Costa Rica Facts

Costa Rica receives more than 1.7 million tourists yearly and this number has been growing 7% annually.

More than half of these visitors come from North America and almost 20% come from Europe. Currently tourism is a $1.7 billion industry in Costa Rica. The increase in visitors has led to major programs to improve infrastructure which have subsequently led to increases in property value and investment. Still, there is room for more improvements and property values should continue to rise as more major development programs are undertaken.

Major hotel chains such as Four Seasons, Starwood and Marriot are already in Costa Rica, and massive resort projects are being undertaken. One such project is a joint endeavor by Steve Case, former owner of AOL, and tennis star Andre Agassi. This project, in the Gulf of Papagayo Guanacaste, has over $800 million dollars invested and will bring extremely high end tourism to the country.

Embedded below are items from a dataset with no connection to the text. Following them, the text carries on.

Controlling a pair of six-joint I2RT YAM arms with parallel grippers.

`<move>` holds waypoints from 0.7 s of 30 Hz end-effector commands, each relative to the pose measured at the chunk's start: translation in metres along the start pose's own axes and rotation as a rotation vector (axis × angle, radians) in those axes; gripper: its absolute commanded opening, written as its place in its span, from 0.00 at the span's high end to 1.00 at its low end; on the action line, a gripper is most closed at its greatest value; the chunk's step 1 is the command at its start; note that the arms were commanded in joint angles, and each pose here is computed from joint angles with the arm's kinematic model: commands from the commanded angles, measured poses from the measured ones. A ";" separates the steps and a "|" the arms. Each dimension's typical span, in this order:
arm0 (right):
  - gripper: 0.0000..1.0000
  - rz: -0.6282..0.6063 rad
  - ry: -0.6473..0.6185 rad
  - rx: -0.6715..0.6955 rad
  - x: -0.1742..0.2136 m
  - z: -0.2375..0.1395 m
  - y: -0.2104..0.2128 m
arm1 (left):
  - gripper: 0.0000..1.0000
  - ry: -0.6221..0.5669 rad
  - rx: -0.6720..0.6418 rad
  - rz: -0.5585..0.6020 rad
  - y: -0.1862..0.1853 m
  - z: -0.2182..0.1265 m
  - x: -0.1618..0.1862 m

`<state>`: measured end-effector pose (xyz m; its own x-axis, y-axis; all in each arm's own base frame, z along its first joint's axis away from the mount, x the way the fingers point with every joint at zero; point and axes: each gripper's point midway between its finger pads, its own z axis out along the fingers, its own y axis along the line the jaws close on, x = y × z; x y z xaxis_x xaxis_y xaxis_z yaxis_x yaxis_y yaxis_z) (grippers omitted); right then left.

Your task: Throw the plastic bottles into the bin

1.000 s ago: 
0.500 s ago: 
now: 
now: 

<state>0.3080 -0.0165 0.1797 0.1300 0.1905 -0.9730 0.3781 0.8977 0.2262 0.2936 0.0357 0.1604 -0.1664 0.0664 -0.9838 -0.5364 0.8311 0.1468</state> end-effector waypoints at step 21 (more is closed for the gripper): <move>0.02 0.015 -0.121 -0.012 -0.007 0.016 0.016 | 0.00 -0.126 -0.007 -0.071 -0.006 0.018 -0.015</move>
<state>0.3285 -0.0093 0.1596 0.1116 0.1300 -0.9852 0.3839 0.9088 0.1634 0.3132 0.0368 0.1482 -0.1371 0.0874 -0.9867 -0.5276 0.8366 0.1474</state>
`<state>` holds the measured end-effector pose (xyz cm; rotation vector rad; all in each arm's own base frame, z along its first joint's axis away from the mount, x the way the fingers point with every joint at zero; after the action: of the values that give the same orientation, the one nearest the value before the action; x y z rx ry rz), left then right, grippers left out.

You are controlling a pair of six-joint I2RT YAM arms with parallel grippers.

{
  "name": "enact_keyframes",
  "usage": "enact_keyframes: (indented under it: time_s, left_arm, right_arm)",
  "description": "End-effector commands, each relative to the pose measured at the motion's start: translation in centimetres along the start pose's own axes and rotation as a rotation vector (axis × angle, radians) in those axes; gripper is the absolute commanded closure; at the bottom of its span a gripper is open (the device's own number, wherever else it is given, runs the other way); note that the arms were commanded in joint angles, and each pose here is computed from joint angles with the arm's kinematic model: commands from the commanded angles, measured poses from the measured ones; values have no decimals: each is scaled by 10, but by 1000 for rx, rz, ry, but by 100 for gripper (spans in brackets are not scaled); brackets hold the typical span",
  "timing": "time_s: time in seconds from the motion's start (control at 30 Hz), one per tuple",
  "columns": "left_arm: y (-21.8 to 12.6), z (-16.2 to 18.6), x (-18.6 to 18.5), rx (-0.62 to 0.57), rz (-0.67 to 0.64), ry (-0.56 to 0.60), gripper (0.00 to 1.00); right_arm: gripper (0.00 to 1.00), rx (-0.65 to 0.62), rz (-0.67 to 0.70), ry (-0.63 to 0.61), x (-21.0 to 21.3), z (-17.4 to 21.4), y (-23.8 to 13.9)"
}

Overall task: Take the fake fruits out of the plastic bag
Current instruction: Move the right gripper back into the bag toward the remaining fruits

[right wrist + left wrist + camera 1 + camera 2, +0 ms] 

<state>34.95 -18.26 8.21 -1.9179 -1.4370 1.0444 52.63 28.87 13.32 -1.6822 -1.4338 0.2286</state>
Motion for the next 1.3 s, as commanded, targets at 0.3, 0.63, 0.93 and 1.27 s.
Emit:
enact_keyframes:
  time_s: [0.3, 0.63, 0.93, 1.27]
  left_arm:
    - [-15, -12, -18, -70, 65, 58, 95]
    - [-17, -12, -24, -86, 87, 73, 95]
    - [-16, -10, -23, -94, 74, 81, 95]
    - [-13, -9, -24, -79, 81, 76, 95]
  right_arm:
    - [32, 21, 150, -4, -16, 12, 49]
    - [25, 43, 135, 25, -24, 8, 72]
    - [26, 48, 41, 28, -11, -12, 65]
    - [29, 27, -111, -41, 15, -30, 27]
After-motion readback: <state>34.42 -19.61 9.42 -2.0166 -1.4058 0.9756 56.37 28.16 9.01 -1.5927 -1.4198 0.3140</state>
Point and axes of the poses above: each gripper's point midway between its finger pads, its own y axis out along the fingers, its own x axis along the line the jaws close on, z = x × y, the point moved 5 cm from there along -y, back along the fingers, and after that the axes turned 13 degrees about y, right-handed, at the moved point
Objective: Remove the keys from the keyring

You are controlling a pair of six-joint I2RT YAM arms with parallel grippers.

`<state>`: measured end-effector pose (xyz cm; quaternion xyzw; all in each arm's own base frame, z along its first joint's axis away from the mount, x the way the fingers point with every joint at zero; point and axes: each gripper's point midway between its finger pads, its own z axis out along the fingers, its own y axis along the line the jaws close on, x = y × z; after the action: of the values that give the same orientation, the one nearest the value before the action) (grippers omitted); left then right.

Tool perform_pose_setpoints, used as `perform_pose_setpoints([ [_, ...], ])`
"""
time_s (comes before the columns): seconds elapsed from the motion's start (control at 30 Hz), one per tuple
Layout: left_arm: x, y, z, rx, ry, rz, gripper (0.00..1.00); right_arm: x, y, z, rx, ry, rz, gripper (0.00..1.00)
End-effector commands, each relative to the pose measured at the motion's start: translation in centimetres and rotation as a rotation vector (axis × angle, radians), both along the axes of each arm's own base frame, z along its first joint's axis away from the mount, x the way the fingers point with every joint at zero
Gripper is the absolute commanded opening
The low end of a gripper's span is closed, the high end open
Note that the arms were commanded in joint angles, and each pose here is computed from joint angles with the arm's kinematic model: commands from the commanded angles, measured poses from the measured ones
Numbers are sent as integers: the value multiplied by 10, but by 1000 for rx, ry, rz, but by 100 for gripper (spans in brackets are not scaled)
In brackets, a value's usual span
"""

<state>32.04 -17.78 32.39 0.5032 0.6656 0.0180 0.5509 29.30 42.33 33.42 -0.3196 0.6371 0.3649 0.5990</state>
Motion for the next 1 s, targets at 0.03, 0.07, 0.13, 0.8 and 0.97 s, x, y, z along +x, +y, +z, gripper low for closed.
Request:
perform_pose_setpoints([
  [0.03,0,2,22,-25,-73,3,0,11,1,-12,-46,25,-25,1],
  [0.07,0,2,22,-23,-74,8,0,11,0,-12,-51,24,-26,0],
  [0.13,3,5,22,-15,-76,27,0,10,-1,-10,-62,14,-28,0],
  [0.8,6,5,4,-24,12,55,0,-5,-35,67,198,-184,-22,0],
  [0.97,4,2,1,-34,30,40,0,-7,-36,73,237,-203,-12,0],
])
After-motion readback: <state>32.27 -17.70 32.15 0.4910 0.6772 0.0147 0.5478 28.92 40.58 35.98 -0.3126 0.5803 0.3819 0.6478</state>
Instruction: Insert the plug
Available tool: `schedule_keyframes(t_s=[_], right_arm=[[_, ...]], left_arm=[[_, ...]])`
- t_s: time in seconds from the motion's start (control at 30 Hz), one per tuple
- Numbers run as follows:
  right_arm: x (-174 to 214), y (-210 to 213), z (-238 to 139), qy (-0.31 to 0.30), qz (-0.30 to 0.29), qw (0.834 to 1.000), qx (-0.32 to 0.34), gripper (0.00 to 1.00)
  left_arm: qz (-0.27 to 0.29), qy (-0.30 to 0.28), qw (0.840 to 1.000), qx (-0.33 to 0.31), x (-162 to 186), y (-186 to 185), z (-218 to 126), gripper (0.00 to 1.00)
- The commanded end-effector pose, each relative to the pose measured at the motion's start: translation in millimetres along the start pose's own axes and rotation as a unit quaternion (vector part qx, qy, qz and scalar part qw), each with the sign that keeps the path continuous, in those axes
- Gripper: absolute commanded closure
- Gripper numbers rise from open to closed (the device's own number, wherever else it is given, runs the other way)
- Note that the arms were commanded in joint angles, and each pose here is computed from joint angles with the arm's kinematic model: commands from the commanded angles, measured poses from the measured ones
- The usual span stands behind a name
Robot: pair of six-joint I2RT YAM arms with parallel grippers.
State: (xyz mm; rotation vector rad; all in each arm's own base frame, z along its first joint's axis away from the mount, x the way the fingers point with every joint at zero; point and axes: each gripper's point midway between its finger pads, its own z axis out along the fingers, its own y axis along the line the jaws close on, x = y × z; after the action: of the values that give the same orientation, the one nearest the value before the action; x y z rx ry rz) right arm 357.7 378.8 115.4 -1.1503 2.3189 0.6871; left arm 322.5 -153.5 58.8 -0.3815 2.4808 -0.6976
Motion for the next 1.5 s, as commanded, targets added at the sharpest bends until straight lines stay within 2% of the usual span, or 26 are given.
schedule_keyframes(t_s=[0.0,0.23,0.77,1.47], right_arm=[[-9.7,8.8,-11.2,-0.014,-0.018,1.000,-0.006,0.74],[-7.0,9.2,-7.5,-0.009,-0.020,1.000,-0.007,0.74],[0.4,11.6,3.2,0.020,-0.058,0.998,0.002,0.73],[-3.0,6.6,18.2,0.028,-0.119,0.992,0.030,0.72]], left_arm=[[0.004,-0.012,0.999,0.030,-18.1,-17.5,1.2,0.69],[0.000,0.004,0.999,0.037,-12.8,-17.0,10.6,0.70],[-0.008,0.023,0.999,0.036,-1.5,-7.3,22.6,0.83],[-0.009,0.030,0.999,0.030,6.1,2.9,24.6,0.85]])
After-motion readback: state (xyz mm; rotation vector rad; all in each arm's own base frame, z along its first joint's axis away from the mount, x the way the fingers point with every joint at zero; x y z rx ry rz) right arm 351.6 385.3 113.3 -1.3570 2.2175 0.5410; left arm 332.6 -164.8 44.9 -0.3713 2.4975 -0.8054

Costa Rican tourism will continue to expand with the increase of eco-tourism throughout the world. Yearly, as a result of fears from global climate change, increasing numbers of tourists are beginning to focus their vacations on natural areas with massive amounts of biodiversity. Tourists are forgetting about typical beach vacations and trading them in for natural wonders. Costa Rica is one of the few places in the world that is able to offer standard relaxing vacations, as well as cater to those individuals who are joining the eco-tourism trend. With national parks covering 25% of the land, as well as pristine white and pink beaches, Costa Rica will be a major tourist destination for years to come.

Costa Rica has the highest education level in Central America. Over 90% of Costa Ricans are literate and most receive at least six years of schooling. This high level of education will help foster continued growth and development in Costa Rica. As more corporations look to establish offices and production facilities outside of the United States many will follow the lead of companies like Intel, Proctor and Gamble and Microsoft, by taking advantage of Costa Rica’s high literacy level.

Costa Rica’s economic and political stability, blossoming tourist industry and ideal location directly in the center of the Americas has helped Costa Rica experience economic growth in recent years. With the future privatization of government run utilities growth will undoubtedly continue. The current GDP is $49 billion and $12,000 per capita, less than one third of which is from government spending.

While Costa Rica exports the standard Central American produce and textile commodities, a great deal of growth is resulting from the increase in foreign investment. Recently, Costa Rica cut off ties with Taiwan in order to foster a better trade relationship with China. Chinese investment has begun with the planned construction of a major refinery, and the Arias Government appears intent on maintaining a positive longstanding diplomatic relationship.

High education levels, low costs of living and a cheap labor force have led to foreign corporations setting up manufacturing and call centers in Costa Rica. This has led to increases in real estate value in the Central Valley, while tourism has made the coastal areas prime real estate investments as well. Still, values will continue rising as more North Americans and Europeans arrive for corporate offices, and eco-tourists take advantage of all Costa Rica has to offer. Infrastructure is constantly improving, and savvy investors may be able to take advantage of future improvements.

CAFTA, or the Central American Free Trade Agreement, is a trade agreement between Central American nations, and the United States. The agreement is similar to NAFTA, an agreement between the US, Canada, and Mexico, which was enacted in 1994. Costa Rica accepted CAFTA in November 2007 following a national vote. CAFTA will lead to increases in American investment in Costa Rica because it will encourage Costa Rica to allow private companies to freely compete with the current government monopoly on utilities. American businesses will feel safe investing in Central America because CAFTA will protect their interests under the rules of free trade. CAFTA will also lead to further improvements in infrastructure as a result of the competition for contracts that is a natural result of free trade.

Costa Rica’s current government has emphasized the importance of improving infrastructure. Testaments from visitors who had not been to Costa Rica in years are full of amazement at how much the roads have already improved in such a short time, and these types of improvement will only accelerate in the near future. Two major highway projects are currently underway which will make both Guanacaste and the Central Pacific Coast more accessible. Marina’s exist along the Pacific Coast, and more are in the works. There are also plans for a new modern terminal in the Liberia airport in Guanacaste which will allow visitors and residents to avoid traveling to the central valley before arriving at their destinations.